Corea del Norte está sufriendo una de las olas de calor más intensas de los últimos años, con temperaturas que alcanzan los 40 grados y noches tropicales que superan los 25 grados. Ante esta situación, el régimen de Kim Jong-un ha recomendado el consumo de sopa de carne de perro, un plato tradicional conocido como 'dangogi guk', como medida para combatir el calor.
Esta recomendación se ha dado en paralelo a consejos médicos convencionales, como hidratarse y consumir frutas y verduras refrescantes.
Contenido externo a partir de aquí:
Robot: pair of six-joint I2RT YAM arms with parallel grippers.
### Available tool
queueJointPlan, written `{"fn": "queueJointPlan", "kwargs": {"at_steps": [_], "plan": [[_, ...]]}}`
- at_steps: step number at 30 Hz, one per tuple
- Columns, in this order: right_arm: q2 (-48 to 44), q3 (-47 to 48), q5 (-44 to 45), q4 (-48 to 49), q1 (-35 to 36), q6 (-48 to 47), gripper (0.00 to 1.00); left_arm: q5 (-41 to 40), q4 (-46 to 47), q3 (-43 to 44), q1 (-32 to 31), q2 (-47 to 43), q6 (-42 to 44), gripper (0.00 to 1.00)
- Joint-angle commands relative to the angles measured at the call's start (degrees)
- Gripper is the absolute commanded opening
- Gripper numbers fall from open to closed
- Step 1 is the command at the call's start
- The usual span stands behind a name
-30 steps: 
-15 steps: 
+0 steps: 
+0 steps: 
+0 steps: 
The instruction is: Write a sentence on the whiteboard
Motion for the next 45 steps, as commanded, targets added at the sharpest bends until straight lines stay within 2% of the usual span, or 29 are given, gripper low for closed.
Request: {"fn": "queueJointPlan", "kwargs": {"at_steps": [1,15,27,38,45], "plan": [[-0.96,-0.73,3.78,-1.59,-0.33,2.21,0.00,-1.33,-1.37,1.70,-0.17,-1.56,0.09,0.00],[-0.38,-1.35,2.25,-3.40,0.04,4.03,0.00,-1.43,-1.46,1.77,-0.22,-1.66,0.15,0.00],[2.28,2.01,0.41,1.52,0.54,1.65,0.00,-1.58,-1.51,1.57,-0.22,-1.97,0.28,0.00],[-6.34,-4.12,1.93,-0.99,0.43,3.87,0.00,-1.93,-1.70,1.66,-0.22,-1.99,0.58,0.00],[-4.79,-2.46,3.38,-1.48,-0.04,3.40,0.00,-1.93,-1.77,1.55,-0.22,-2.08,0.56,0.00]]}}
Médicos entrevistados por la prensa oficial norcoreana sostienen que la sopa de carne de perro puede ayudar a prevenir enfermedades cardiovasculares, diabetes y trastornos hormonales provocados por el estrés térmico.
Promoción de la carne de perro en Corea del Norte
Pyongyang ha estado impulsando durante años el prestigio culinario de la carne de perro a través de restaurantes especializados y concursos gastronómicos. El régimen considera este plato como un símbolo de identidad nacional y una forma patriótica de afrontar las dificultades del verano. Sin embargo, expertos señalan que la sopa de carne de perro es un plato caro, al alcance de pocos hogares en Corea del Norte.
Contraste con Corea del Sur
La situación en Corea del Norte contrasta con la de Corea del Sur, donde en 2024 se aprobó una ley que prohíbe la cría, el sacrificio, la distribución y la venta de perros destinados al consumo humano. Esta prohibición entrará en vigor en 2027, poniendo fin a una práctica que también formó parte de la cultura gastronómica surcoreana.
Los meteorólogos advierten que el tifón Dolphin podría intensificar el calor en lugar de aliviarlo, al favorecer la llegada de aire cálido y seco. La ola de calor afecta a toda la península coreana, pero las respuestas de cada país reflejan modelos diferentes ante el mismo problema.